B. lloró durante todo el trayecto de ida. Lloró en la vuelta y escondió sus ojos mojados detrás de unas gafas gigantes. Se había sentado en el tren de espaldas, para ver pasar la vida por los raíles, pero en otra dirección, para intentar mirar en todas las direcciones posibles, para poder salir de ese reloj parado que la envolvía. Pasaban los trenes, la gente los perdía y otros tantos esperaban el pico en Pitis. Pero esto era otra historia. Se solía sentar en el vagón donde más daba el sol. Solía hacerlo cuando él la acompañaba los fines de semana a casa, porque habían dormido juntos. Todos, absolutamente todos los motivos que tenía esa ciudad, le traían sus ojos. Sus manos, su pelo. Y ella sabía que en menos de media hora estaría sentada a su lado y no podría tocarle. No podría tenerle y no podría quererle. Él, haría vida tranquilo, muy tranquilo, totalmente ajeno a su dolor, totalmente ajeno a todo aquello que le había hecho pasar durante tanto tiempo. Y él, tan ajeno, apareció con varias bolsas. B. se sorprendió: "No sabía que traerías tantas cosas". Pero sí, media vida en bolsas del aeropuerto, ese al que sólo fueron una vez. Aquel rastrillo de trozos de muerte, trajo recuerdos, muertos a la mente de B., como cuando le esperaba en Tirso de Molina, subida a un pivote para que él la cogiera en brazos. A B. le encantaba que la elevara por los aires, como una princesa. Y le encantaba cómo olía su pelo, y le encantaba que le quisiera. Pero él ya no la quería. Y apareció con retazos de muerte seca, e hizo de su vuelta un tanatorio.

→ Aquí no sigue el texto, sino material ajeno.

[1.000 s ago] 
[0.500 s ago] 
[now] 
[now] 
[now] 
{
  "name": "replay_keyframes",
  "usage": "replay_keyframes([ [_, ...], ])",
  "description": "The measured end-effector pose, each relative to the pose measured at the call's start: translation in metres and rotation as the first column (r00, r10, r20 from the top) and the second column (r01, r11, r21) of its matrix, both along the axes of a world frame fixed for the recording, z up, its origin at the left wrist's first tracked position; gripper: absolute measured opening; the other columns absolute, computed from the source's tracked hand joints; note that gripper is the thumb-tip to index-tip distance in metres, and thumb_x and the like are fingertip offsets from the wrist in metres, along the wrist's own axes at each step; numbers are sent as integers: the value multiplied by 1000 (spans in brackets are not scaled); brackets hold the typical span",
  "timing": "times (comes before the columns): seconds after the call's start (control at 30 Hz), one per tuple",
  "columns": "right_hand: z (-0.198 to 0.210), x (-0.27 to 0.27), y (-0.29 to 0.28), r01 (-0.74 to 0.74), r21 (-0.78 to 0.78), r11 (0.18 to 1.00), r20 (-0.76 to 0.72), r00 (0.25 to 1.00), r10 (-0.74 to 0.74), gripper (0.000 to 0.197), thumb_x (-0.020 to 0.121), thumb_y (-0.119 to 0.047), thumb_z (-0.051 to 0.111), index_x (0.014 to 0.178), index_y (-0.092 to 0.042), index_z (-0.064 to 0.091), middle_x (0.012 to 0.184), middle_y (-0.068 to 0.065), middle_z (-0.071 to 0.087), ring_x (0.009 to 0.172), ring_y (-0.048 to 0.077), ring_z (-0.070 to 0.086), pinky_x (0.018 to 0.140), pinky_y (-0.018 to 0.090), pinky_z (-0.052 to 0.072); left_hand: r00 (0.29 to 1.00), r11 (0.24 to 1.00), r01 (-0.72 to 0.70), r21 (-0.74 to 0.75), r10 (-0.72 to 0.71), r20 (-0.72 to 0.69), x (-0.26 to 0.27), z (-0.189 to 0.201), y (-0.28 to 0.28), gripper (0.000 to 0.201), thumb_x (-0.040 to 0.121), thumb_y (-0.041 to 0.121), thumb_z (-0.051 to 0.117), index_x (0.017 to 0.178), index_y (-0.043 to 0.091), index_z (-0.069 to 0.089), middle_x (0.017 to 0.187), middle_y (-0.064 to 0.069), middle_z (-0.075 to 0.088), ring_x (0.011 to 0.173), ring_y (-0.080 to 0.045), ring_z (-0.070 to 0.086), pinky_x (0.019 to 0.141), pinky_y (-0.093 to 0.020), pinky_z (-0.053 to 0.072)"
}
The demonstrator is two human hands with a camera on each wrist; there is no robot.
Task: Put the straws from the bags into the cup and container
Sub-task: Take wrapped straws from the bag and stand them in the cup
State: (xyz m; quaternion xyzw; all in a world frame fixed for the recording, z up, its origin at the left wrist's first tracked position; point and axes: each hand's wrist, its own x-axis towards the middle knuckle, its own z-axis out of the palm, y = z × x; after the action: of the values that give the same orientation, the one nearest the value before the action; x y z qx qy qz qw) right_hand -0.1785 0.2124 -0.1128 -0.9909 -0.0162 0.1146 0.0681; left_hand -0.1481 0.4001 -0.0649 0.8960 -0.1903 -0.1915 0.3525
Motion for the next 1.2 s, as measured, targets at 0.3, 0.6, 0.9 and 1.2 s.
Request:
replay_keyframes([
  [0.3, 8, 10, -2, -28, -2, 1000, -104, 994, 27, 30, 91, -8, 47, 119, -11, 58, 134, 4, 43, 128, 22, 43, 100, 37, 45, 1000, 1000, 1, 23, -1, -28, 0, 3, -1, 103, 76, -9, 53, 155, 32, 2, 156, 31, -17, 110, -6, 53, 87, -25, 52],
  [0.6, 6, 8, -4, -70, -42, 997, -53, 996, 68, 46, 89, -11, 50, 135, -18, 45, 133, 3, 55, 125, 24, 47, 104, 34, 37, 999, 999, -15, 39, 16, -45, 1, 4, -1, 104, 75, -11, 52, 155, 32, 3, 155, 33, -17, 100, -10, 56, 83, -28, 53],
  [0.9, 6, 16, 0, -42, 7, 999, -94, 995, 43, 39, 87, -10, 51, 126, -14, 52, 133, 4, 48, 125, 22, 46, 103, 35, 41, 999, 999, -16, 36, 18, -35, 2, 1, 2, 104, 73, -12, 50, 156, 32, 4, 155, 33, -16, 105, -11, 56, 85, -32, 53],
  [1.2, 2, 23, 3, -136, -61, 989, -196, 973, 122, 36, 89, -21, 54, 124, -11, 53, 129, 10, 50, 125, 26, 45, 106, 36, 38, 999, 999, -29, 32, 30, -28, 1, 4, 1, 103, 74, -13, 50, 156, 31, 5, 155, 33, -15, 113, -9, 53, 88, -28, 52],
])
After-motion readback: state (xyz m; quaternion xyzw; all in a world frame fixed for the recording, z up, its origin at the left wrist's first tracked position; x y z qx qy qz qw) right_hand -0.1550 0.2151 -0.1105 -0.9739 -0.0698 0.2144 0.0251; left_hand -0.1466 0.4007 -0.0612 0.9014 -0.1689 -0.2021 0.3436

No desvistió su alma a plazos. Simplemente se dejó llevar. Por otras manos, por otras caderas.
No la desvistió porque la dejó tan expuesta y tan desnuda que tenía una armadura alrededor. B., simplemente, se quedó sola.
Sin poder elevar al cuadrado su nombre y sin saber querer.
Aquella tarde de julio, B. le miró, le miró con miedo, con miedo a ella y con miedo a poder hacerse daño. En definitiva, temblaba. B. temblaba como una hoja porque quería besarle y él ya no quería quererla. Y era así, así de simple y así de triste.
Se despidieron con un abrazo que a ella le clavó cien mil trescientas estacas pequeñas por debajo de las uñas, y en los ojos, porque el corazón lo tenía completamente rasgado.